Set down, exactly and in full, the line holding "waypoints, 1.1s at" and all the lines after it until the listing ends, and nothing else.
___ Data extract
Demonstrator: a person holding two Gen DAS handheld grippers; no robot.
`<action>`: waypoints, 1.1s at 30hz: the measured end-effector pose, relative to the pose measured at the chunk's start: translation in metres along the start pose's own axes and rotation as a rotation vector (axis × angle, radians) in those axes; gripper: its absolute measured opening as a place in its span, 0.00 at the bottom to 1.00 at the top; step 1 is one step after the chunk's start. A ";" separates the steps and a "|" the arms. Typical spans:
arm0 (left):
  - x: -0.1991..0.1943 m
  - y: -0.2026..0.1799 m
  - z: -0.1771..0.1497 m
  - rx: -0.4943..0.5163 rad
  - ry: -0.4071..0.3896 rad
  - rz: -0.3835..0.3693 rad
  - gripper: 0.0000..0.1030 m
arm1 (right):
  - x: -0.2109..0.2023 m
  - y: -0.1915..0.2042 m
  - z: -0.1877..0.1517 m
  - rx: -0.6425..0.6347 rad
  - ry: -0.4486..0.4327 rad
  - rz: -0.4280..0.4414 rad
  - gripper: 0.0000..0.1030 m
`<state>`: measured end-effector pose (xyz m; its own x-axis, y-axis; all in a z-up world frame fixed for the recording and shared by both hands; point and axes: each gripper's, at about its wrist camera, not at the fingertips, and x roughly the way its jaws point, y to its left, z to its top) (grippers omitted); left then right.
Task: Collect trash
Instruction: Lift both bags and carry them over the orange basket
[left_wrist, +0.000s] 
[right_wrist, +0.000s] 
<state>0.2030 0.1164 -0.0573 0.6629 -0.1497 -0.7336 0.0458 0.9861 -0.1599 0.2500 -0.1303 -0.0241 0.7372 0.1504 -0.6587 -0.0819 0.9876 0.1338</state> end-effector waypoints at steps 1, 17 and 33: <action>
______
■ Output
`<action>`: waypoints, 1.1s at 30hz: the measured end-effector pose, relative to the pose measured at the chunk's start: translation in metres along the start pose's own axes and rotation as a rotation vector (axis × angle, radians) in those axes; gripper: its absolute measured opening as a place in its span, 0.00 at the bottom to 1.00 at the top; step 1 is one step after the chunk's start. A ";" separates the steps and a "|" the arms. Typical spans:
arm0 (left):
  - x: -0.1991..0.1943 m
  - y: -0.2026..0.1799 m
  - z: -0.1771..0.1497 m
  - rx: -0.4943..0.5163 rad
  - ry: -0.4071..0.3896 rad
  - rz: -0.3835..0.3693 rad
  - gripper: 0.0000..0.1030 m
arm1 (right):
  - x: -0.2109..0.2023 m
  - y: -0.1915..0.2042 m
  - z: -0.1877..0.1517 m
  - rx: -0.6425..0.6347 rad
  - ry: -0.4486..0.4327 rad
  - rz: -0.4280..0.4414 rad
  - gripper: 0.0000..0.1030 m
`<state>`: measured end-effector pose (xyz m; its own x-axis, y-axis; all in a z-up world frame fixed for the recording and shared by both hands; point and axes: each gripper's, at about its wrist camera, not at the fingertips, and x roughly the way its jaws point, y to its left, z to its top) (grippers omitted); left then right.
Task: Collect trash
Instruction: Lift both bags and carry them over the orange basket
[left_wrist, +0.000s] 
[right_wrist, +0.000s] 
<state>0.2030 0.1164 -0.0573 0.6629 -0.1497 -0.7336 0.0458 0.9861 -0.1599 0.2500 -0.1303 -0.0241 0.7372 0.1504 -0.6587 -0.0819 0.9876 0.1338</state> end-effector waypoints at steps 1, 17 and 33: <action>

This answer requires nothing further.